-- SUPPLIED INFORMATION follows --

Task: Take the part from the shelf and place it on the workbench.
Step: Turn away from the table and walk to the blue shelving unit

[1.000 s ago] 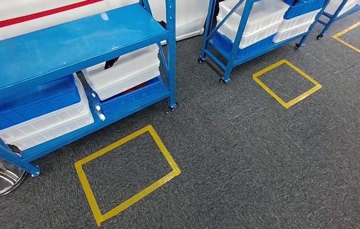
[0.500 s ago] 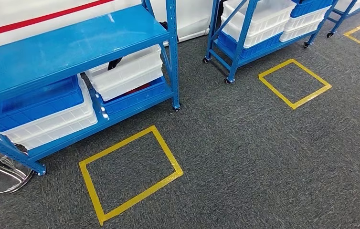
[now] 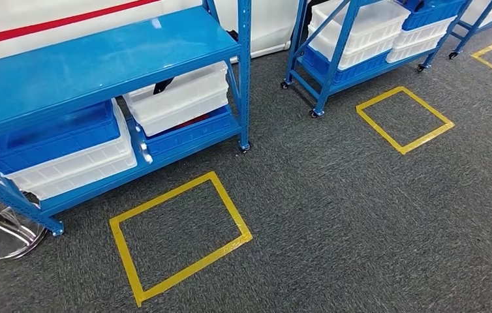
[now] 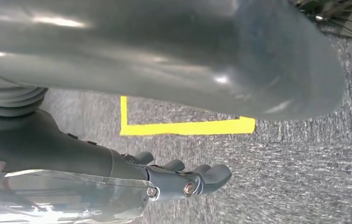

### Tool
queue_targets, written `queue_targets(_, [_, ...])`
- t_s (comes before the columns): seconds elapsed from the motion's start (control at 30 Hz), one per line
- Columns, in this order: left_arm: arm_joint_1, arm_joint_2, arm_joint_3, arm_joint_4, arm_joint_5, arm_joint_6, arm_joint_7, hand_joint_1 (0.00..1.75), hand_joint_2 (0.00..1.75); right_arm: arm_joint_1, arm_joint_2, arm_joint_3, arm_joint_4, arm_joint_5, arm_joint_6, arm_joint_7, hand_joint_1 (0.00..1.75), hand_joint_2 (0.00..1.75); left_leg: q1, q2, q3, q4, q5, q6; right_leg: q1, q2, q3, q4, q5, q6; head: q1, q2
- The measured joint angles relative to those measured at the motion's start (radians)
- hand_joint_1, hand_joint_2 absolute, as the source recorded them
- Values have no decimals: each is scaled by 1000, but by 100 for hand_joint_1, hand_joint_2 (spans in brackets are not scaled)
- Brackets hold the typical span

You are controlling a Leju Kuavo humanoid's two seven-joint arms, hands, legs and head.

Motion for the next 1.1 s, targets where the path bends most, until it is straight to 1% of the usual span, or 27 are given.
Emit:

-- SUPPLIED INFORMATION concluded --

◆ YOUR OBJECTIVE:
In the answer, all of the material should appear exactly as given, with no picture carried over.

◆ EXPECTED OUTPUT:
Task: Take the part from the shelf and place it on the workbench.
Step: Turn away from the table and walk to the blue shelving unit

[1.000 s ago] 
[0.500 s ago] 
[now] 
[now] 

### Tool
queue_targets, written `queue_targets(_, [_, ...])`
- t_s (comes before the columns): seconds elapsed from the motion's start (control at 30 Hz), one per line
- Columns, in this order: left_arm: arm_joint_1, arm_joint_2, arm_joint_3, arm_joint_4, arm_joint_5, arm_joint_6, arm_joint_7, hand_joint_1 (0.00..1.75), hand_joint_2 (0.00..1.75); right_arm: arm_joint_1, arm_joint_2, arm_joint_3, arm_joint_4, arm_joint_5, arm_joint_6, arm_joint_7, hand_joint_1 (0.00..1.75), hand_joint_2 (0.00..1.75); left_leg: q1, q2, q3, q4, q5, q6; right_leg: q1, q2, q3, q4, q5, q6; head: q1, q2
- The measured joint angles relative to those measured at the motion's start (radians)
- hand_joint_1, hand_joint_2 absolute, as the source recorded them
- Values have no decimals: each is scaled by 1000, but by 100 for hand_joint_1, hand_joint_2 (spans in brackets are not scaled)
- Brackets hold the typical span

You are controlling a Leju Kuavo humanoid's two seven-joint arms, hands, legs and head.

Motion for the next 1.1 s, targets where the path bends most, until it is straight to 1% of the usual span, or 27 are given.
Emit:

This answer requires nothing more.